_TASK DIRECTIONS:_ Lines in the data below that contain the word "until" are to be copied.

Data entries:
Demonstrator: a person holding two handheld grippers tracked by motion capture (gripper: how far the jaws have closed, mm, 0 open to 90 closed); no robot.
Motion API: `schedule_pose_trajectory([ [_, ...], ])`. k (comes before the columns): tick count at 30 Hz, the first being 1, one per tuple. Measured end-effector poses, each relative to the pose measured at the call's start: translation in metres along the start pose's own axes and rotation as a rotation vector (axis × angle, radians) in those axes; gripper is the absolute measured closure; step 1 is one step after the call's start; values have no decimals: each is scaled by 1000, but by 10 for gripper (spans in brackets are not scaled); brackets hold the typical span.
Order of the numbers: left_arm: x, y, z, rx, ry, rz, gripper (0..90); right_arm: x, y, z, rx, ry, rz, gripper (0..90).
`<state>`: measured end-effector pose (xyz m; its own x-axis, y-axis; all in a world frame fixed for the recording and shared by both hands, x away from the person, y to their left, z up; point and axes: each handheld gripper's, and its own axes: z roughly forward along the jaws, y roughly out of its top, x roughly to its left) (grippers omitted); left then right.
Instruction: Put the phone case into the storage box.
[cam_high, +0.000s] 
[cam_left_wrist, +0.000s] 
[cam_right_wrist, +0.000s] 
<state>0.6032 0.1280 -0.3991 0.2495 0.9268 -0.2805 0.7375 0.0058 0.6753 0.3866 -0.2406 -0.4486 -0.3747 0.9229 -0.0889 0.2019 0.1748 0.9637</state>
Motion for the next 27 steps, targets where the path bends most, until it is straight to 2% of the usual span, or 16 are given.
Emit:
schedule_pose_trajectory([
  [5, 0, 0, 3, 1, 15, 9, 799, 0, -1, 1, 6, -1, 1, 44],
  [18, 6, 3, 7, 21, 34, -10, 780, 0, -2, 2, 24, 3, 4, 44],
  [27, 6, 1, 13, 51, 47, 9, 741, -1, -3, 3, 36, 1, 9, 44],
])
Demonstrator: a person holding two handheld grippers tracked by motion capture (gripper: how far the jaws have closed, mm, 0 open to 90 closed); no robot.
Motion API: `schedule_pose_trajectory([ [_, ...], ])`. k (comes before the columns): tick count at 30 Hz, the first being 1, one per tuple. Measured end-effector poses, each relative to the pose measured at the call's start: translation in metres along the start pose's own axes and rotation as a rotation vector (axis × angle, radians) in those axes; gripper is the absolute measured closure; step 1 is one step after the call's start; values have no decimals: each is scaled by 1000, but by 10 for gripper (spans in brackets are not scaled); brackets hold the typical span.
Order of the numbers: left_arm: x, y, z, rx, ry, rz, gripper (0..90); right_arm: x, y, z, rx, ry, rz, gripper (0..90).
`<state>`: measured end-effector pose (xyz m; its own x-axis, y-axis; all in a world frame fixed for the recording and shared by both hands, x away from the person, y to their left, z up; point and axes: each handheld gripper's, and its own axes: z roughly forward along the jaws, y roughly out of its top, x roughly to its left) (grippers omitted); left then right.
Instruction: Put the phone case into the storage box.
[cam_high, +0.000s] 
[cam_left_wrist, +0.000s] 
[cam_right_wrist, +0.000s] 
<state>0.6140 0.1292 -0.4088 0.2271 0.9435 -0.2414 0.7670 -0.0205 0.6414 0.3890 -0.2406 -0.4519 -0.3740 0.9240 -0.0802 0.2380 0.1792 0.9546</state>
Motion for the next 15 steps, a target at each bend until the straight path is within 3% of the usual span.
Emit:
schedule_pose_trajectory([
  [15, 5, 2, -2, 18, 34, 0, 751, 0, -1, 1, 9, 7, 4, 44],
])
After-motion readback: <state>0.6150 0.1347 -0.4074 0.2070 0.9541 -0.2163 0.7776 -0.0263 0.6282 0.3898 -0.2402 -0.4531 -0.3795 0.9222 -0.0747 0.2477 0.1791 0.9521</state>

_RESULT OF THIS TASK:_
Motion for the next 27 steps, targets where the path bends most, until it is straight to 2% of the usual span, or 16 are given.
Motion for the next 15 steps, a target at each bend until the straight path is within 3% of the usual span.

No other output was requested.